Algunos empresarios privados o dirigentes de
partidos políticos incluso, otorgan un anuncio a
condición de ser entrevistados regularmante, y
algunos de ellos ahora se rasgan las vestiduras
en defensa de la "dignidad" del
periodista.
Buscar el
equilibrio y el consenso en un salario justo y el
rescate de esos derechos laborales establecidos
en las leyes del país, debiera ser la tarea de
los periodistas en el año 2000, exista o no una
propuesta presidencial.
*
Adolfo Pastrán Arancibia es un periodista de Managua, Nicaragua,
con 13 años de experiencia.
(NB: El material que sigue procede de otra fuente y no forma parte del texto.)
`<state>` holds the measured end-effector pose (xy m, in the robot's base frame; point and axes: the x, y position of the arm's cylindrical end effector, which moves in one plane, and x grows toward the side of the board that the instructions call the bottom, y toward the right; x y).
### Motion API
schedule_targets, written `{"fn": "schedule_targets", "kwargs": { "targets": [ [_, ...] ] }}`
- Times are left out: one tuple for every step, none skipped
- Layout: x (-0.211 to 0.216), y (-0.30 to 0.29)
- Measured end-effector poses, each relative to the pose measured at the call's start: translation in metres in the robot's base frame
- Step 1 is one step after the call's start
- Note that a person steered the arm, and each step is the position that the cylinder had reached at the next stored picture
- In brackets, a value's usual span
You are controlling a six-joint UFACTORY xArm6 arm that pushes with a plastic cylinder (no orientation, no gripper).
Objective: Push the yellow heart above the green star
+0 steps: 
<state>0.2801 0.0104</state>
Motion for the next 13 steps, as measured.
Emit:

Ha trabajado para el
diario La
Prensa, fue director
de la Radio
Nacional y directivo de la Asociación de
Periodistas de Nicaragua.
Actualmente es columnista del diario La Tribuna, jefe de prensa de Radio La Primerisima, colaborador de la BBC
de Londres y consultor en comunicación social.
Esta es su primera colaboración para Sala de Prensa.